Un autre exemple, plus proche, de la paralysie qui menace l’exécutif se présentera jeudi prochain, en Conseil des ministres. En effet, de fiévreux conciliabules sont en cours pour s’entendre sur les noms du président et des membres d’une nouvelle commission de contrôle des banques, à la Banque centrale, sachant que le mandat de la commission actuelle vient à expiration le 18 mars. La réunion du gouvernement, jeudi prochain, servira donc de test au gentleman’s agreement qui semble avoir permis la reprise de ses réunions.
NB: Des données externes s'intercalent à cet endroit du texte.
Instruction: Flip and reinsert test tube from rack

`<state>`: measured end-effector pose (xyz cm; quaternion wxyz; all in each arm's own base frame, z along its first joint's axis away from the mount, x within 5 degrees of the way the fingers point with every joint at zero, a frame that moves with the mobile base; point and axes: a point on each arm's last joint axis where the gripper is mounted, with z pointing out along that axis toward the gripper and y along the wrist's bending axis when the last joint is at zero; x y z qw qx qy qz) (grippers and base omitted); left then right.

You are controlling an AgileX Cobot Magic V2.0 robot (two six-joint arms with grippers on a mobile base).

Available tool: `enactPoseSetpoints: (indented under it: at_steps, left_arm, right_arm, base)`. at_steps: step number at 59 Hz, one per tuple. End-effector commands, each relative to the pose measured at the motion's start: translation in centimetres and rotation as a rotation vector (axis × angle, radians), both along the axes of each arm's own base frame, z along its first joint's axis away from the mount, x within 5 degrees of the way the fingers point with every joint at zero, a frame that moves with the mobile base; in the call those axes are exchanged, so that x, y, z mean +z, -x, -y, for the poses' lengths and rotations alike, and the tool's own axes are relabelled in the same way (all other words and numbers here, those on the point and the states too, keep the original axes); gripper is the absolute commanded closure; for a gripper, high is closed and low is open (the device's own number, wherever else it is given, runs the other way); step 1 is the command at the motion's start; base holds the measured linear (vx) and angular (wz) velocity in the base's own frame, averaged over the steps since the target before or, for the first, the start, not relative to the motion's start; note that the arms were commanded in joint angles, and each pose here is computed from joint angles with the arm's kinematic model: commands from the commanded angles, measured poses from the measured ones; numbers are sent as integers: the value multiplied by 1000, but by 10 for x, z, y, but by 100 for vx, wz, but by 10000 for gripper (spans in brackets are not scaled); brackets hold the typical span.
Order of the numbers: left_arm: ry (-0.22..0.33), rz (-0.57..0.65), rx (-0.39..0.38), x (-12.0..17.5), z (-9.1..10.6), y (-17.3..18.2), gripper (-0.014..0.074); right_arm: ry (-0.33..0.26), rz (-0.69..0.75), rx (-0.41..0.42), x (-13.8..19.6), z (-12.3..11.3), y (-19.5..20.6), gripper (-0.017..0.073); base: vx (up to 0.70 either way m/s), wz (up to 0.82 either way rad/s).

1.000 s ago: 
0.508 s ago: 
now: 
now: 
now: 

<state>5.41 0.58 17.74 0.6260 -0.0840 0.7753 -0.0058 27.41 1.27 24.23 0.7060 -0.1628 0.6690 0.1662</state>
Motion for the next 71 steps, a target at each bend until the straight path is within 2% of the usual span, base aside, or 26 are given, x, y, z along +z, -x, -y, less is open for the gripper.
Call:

Qui vivra verra.
L’ambassadeur US a poursuivi sa déclaration en pressant les Libanais de « respecter leur Constitution » et d’élire un président sans attendre un « feu vert » de l’étranger. C’est en fait soulever le cas des dialogues en cours entre les deux hommes forts de la communauté maronite qui n’en finissent pas de faire des remarques et des remarques sur les remarques sur une déclaration d’intention politique qui circule depuis des semaines de l’un à l’autre et qui, de toute façon, ne prévoit rien sur le plan de la présidentielle.
Le diplomate américain a fini sur une note triomphante : celle d’une armée libanaise courageuse à laquelle les États-Unis ne feront jamais plus défaut et d’une nation qui, malgré ses désunions, est d’accord au moins sur le rejet du terrorisme et de l’extrémisme. On le suit volontiers sur ce terrain, sachant qu’une presse en mal de sujets soulève régulièrement le thème d’une « offensive du printemps » d’al-Nosra sur le front oriental.
Le danger existe, convient le général à la retraite Élias Hanna, cité par l’agence al-Markaziya, tout en relativisant la menace. Il y a des limites aux troupes qu’al-Nosra peut masser sur le front oriental, sans devenir vulnérable à l’artillerie et aux raids aériens, prévoit-il. Par ailleurs, le général Hanna assure que si l’armée s’est fait surprendre – avant de se reprendre – à Ersal, Tallet el-Hamra et Ras Baalbeck, elle en a retenu les leçons et ne tombera plus dans ce piège.